Hoy día, el ambiente del bosque recuperado, es otra realidad. De esto se trata de un ejemplo que hoy día se sigue validando como propuesta a la sociedad en general y al cooperativismo en particular.
Este proyecto de bosque cooperativo, constituye un pulmón y un aporte al microclima de esta ciudad de Santiago y el país, contribuye a que las lluvias se precipiten y produce oxígeno limpio y puro. Un río que se había secado empezó a brotar.
Además de beneficiar la fauna y la flora dominicana. Es indescriptible el beneficio que obtenemos al contribuir con el desarrollo forestal de nuestro planeta. En este bosque, una creación típicamente cooperativista, en lo alto de esta montaña, lejos de la urdimbre urbana, lejos de los titulares de los periódicos y noticiarios se televisión, se consagra la vida del ambiente.
Aquí se pueden encontrar diversos tipos de plantas: mara, gina, almendro, penda, cigua, aguacatillo, cabra y samán; y animales como el solenodonte, actualmente en peligro de extinción. Ese bosque reforestado es zona de refugio de reptiles, aves como pájaro bobo, perdiz, la cigua palmera, el ruiseñor, tórtola, rolita, paloma, carpintero, maura tiñosa, barrancolí, colibrí y el guaraguao.

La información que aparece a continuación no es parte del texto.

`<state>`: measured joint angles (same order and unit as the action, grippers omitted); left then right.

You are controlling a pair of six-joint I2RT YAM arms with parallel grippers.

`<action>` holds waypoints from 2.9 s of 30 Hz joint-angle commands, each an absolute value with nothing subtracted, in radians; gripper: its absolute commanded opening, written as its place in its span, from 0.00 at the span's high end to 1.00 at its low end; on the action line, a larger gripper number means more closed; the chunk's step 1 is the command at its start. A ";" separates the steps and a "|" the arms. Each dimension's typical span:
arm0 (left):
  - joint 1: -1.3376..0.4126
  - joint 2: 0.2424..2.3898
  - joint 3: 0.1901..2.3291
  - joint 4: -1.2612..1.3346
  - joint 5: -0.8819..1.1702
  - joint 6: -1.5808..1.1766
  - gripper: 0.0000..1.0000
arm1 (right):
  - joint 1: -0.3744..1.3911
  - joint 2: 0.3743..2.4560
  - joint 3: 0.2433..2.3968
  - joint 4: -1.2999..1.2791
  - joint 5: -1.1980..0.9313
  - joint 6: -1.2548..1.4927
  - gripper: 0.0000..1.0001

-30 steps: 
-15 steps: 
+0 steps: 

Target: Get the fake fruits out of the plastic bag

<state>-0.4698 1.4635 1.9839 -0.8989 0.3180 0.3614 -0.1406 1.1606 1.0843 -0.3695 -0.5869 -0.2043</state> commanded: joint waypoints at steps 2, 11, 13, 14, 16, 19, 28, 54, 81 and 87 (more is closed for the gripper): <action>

Cuando se lanzó el proyecto, fueron sembradas 13 mil plantitas endémicas. Los cooperativistas, cuando hacemos una acción determinada en defensa del medio ambiente, lo que desarrollamos es la fidelidad al Séptimo Principio que nos da sentido social: Compromiso Social con la Comunidad.
Ese Séptimo Principio, Compromiso con la comunidad, dice “La cooperativa trabaja para el desarrollo sostenible de su comunidad por medio de políticas aceptadas por sus miembros”.